“I wish Mother’s Day wasn’t happening,” says Shareen Dussard from London.
It is 10 weeks since her mum Lorraine passed away and she is not looking forward to it.
Mother’s Day takes on a different meaning if you have lost your mum.
At a time when you might still be coming to terms with your loss, social media is flooded with posts about mothers that can be hard to avoid.
There are constant reminders in the shops with cards, flowers and gifts aimed at celebrating the one person you can’t be with.
“Knowing this day has been coming up has been hard, along with planning what to do and thinking about avoiding social media,” Shareen says.
The 28-year-old says she’s aware a lot of people have avoided talking about Mother’s Day with her.
She tells Radio 1 Newsbeat that she’d actually like it if friends sent her a message, acknowledging the day instead.

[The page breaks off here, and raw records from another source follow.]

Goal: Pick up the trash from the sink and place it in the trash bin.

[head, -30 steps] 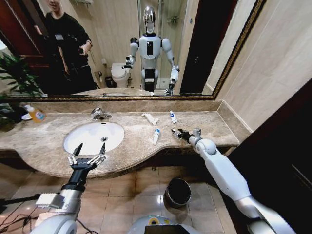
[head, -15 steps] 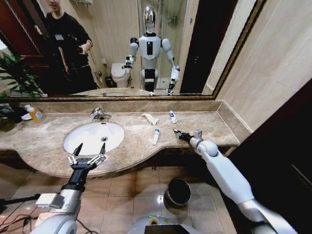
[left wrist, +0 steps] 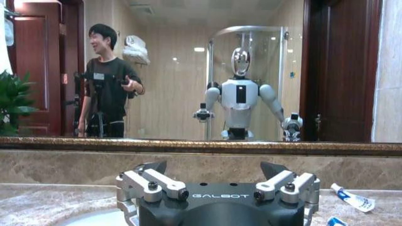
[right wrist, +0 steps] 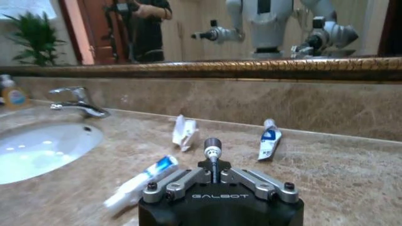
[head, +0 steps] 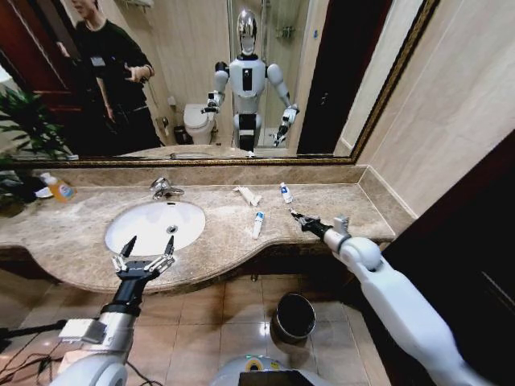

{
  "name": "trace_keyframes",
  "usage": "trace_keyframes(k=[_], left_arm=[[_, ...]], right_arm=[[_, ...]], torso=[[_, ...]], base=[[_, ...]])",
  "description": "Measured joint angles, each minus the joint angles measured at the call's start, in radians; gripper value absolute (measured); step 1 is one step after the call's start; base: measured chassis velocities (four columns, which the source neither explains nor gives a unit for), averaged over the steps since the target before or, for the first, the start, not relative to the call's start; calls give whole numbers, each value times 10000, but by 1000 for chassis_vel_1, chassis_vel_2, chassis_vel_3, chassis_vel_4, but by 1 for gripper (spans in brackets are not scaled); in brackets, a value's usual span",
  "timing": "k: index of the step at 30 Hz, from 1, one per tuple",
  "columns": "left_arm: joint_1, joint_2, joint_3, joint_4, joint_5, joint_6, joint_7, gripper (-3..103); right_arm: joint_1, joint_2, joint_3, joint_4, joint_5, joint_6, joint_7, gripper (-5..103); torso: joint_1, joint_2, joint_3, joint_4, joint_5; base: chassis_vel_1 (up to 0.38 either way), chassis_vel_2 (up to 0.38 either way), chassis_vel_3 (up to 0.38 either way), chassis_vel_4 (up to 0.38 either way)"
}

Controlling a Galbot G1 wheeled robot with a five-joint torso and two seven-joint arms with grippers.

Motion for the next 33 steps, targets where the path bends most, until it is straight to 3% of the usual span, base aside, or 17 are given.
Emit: trace_keyframes(k=[9, 11, 12, 15, 22, 27, 33], left_arm=[[0, 0, 0, 0, 0, 0, 1, 100], [-1, 0, -1, -1, 1, 0, 1, 100], [-1, 0, -1, -1, 1, 0, 1, 100], [-1, 0, 0, -1, 0, 0, 0, 100], [0, 0, 0, 0, 0, 0, 1, 100], [0, 0, 0, 0, 0, 0, 1, 100], [0, 0, 0, -1, 0, 0, 1, 100]], right_arm=[[-2023, 65, 850, 929, -339, 327, -1087, 3], [-2637, 304, 952, 975, -721, 1176, -1777, 3], [-2637, 304, 952, 975, -721, 1176, -1777, 3], [-3136, 767, 1150, 784, -1327, 2209, -2957, 3], [-3818, 1379, 1391, 799, -1747, 2469, -3447, 3], [-4610, 2080, 1469, 779, -2525, 2922, -3399, 3], [-4920, 2495, 1463, 563, -3175, 2963, -3344, 3]], torso=[[0, 0, 0, 2, 2], [-1, 0, 0, 1, 2], [-1, 0, 0, 1, 2], [0, -1, 0, 2, 4], [0, -1, 0, 2, 1], [-1, -1, 0, 2, -1], [0, -1, 0, 2, 1]], base=[[0, 0, 0, 0], [0, 0, 0, 0], [0, 0, 0, 0], [0, 0, 0, 0], [0, 0, 0, 0], [0, 0, 0, 0], [0, 0, 0, 0]])
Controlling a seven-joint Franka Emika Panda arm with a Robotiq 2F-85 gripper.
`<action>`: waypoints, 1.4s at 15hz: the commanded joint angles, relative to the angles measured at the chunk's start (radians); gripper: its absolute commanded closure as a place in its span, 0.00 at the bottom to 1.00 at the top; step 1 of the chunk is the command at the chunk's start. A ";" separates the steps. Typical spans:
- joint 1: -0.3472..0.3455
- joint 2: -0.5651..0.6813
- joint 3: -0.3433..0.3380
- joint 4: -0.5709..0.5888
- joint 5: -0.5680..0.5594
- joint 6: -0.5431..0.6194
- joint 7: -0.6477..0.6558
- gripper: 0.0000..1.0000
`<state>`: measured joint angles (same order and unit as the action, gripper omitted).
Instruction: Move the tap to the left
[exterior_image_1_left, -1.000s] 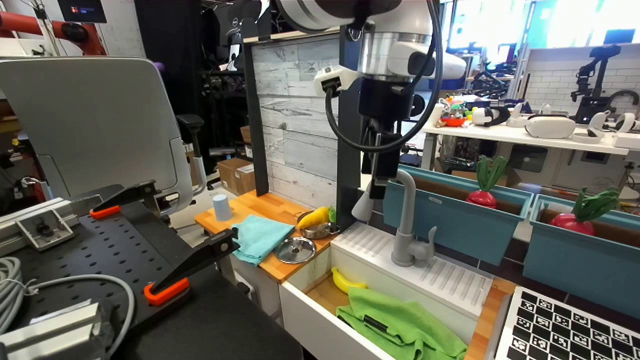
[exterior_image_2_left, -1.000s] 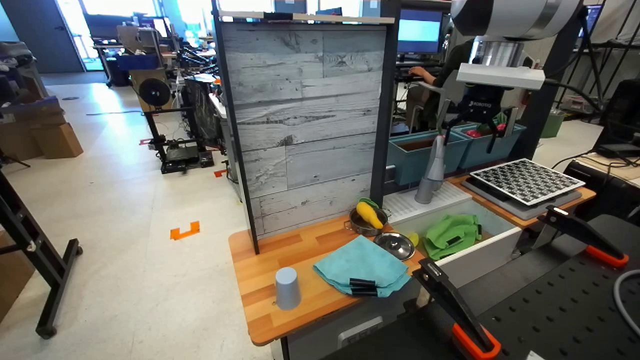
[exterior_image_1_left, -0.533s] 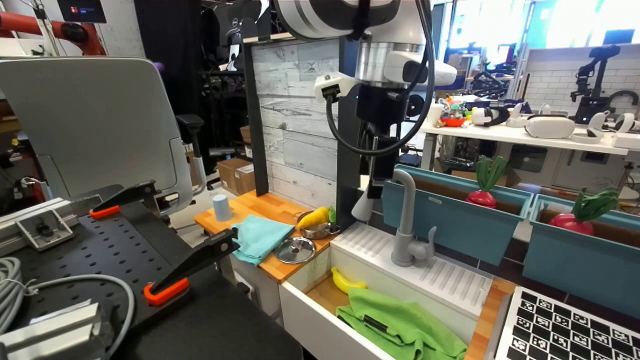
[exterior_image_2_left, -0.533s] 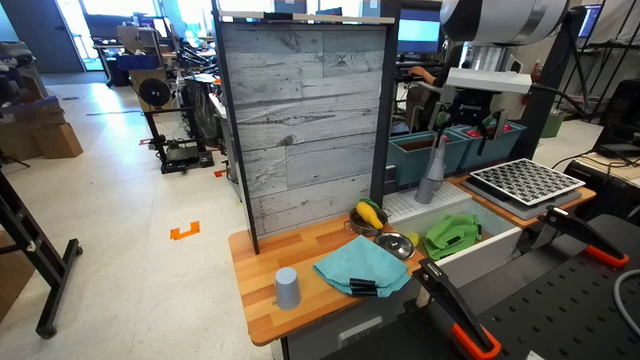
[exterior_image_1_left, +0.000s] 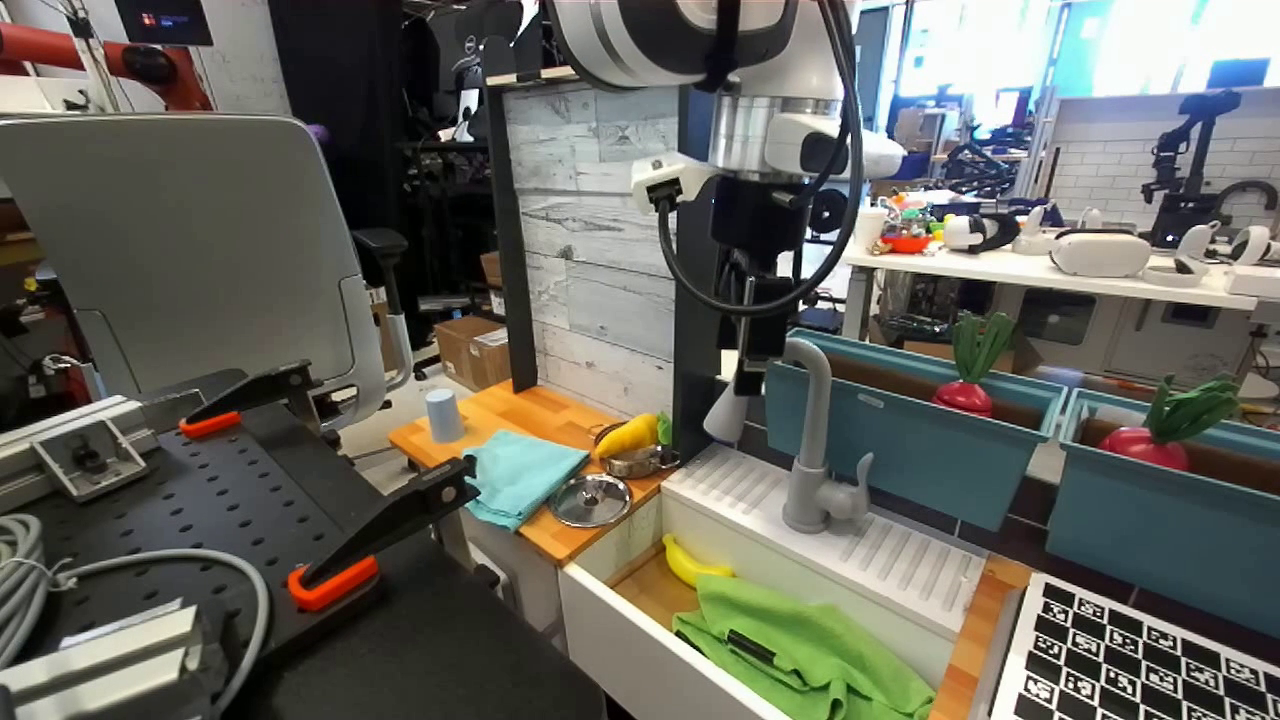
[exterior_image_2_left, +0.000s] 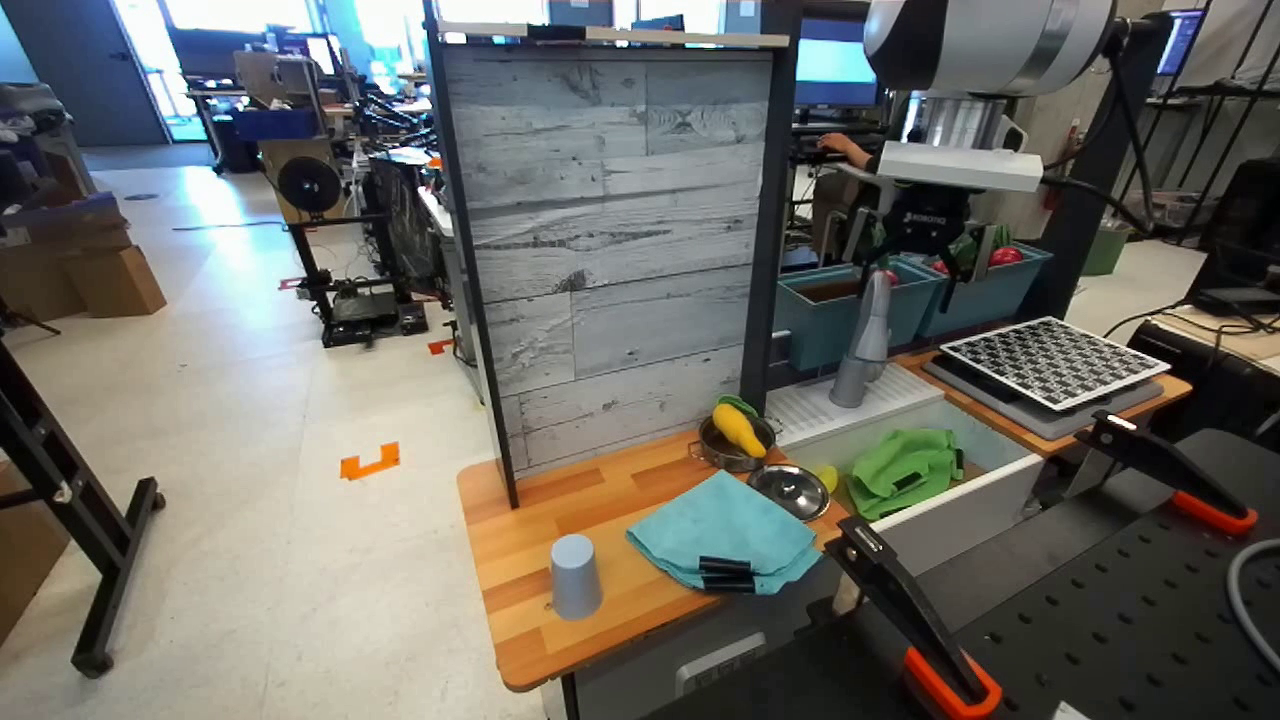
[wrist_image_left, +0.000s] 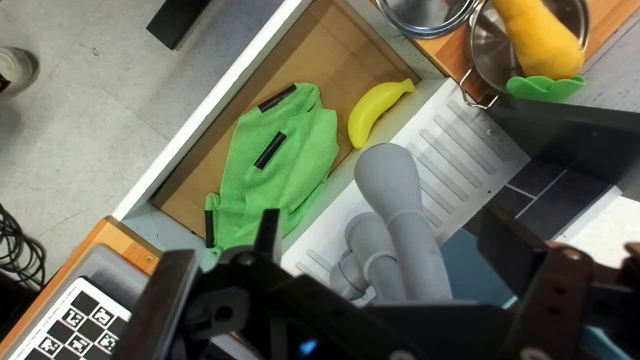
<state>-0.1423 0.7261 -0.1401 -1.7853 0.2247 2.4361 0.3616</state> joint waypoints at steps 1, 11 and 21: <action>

“The most important thing is that people check in and make sure I’m okay, I will need that,” she says.
“My mum loved steak, so we’ll definitely be cooking that. It’s a day to reflect and remember but I’ll be trying not to get upset.”
A few weeks ago Christie Ford’s mum died unexpectedly. She says she is finding it hard to be surrounded with all the cards and presents in the shops.
“Usually I get her a card every single year, some kind of jokey card. I never buy her anything soppy.
“You see loads of Mothering Sunday cards and gifts and you’re just like ‘oh wait, actually, she’s just not here anymore.'”
Christie has actually found social media helpful though: “There are a few people on there I know that have lost their mothers recently so it has made it a bit easier.”
What she doesn’t want is other people to hide their own happiness because of her grief.
“Don’t avoid the subject because you’ve got your own mum. Enjoy yourself. I don’t want others to be miserable.”
Sara Bennett is from Balloons, a charity that helps children, young people and their families with their grief.
She says: “If it’s the first Mother’s Day without mum then everything has changed. When mum dies then families are left uncertain about what to do on this day.
“Some will make it a memorial day and celebrate their mum’s legacy, others won’t want to mark it at all.
“It’s important to acknowledge that it is a hard milestone, and that families and friends are able to talk about how they are feeling and that their worries are validated.
“Sit and listen. It hurts and that’s okay. Losing your mum is painful.”
For Andrea Toth, the best way to cope is to surround herself with friends. Her mum Maria died in October last year.
“I’ve had knots in my stomach. Just seeing ads for afternoon teas and all the cards in the shops is difficult, so I have organised to go to the pub with some friends.”
Andrea confesses she spends a lot of time on social media, but will be switching off today.
“I know there will be lot of Mother’s Day content online and I just don’t need that constant reminder,” she says.